Le monde a applaudi l'armure. Les gens aiment la résilience rapide. Ils aiment les histoires qui ont une fin claire, qui ne les obligent pas à s'attarder sur le désordre des âmes. Ils ont vu le masque, et ils m'ont félicitée pour ma force.
Elle ne criait pas.
Elle avait compris que pour survivre au jugement, il fallait devenir une héroïne de son propre malheur, une histoire inspirante, même si elle était fausse.

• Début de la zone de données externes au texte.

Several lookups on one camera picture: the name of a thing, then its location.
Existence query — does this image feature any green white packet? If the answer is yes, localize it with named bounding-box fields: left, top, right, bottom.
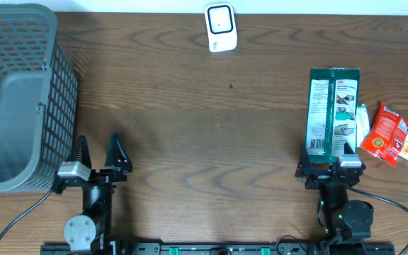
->
left=305, top=68, right=360, bottom=164

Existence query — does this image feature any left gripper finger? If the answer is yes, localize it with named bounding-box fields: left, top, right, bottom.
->
left=67, top=135, right=92, bottom=169
left=105, top=133, right=132, bottom=173

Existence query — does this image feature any grey plastic mesh basket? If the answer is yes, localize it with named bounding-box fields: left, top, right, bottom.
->
left=0, top=4, right=79, bottom=193

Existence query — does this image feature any white barcode scanner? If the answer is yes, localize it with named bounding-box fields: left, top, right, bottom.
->
left=204, top=2, right=238, bottom=53

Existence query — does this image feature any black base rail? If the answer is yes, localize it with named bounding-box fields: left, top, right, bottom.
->
left=40, top=242, right=396, bottom=255

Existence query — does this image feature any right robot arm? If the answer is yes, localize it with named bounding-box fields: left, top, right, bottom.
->
left=295, top=144, right=374, bottom=254

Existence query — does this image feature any large red snack bag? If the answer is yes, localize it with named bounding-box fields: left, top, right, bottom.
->
left=361, top=102, right=408, bottom=167

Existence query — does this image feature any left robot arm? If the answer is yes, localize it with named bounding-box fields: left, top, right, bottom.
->
left=51, top=133, right=132, bottom=254

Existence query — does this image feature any teal wet wipes packet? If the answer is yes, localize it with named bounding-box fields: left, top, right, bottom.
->
left=356, top=103, right=370, bottom=147

Aujourd'hui, je me tiens seule dans l'appartement. Le masque est lourd. Il a fini par prendre racine, il est collé à ma peau. J'essaie de respirer, mais l'air est filtré par cette perfection de façade. La douleur sous le masque est bien pire que la douleur de l'événement initial. Car la douleur initiale était vraie. Celle-ci est une trahison que je me suis infligée.
Je regarde mes mains, et elles tremblent sous l'effort de maintenir le masque en place.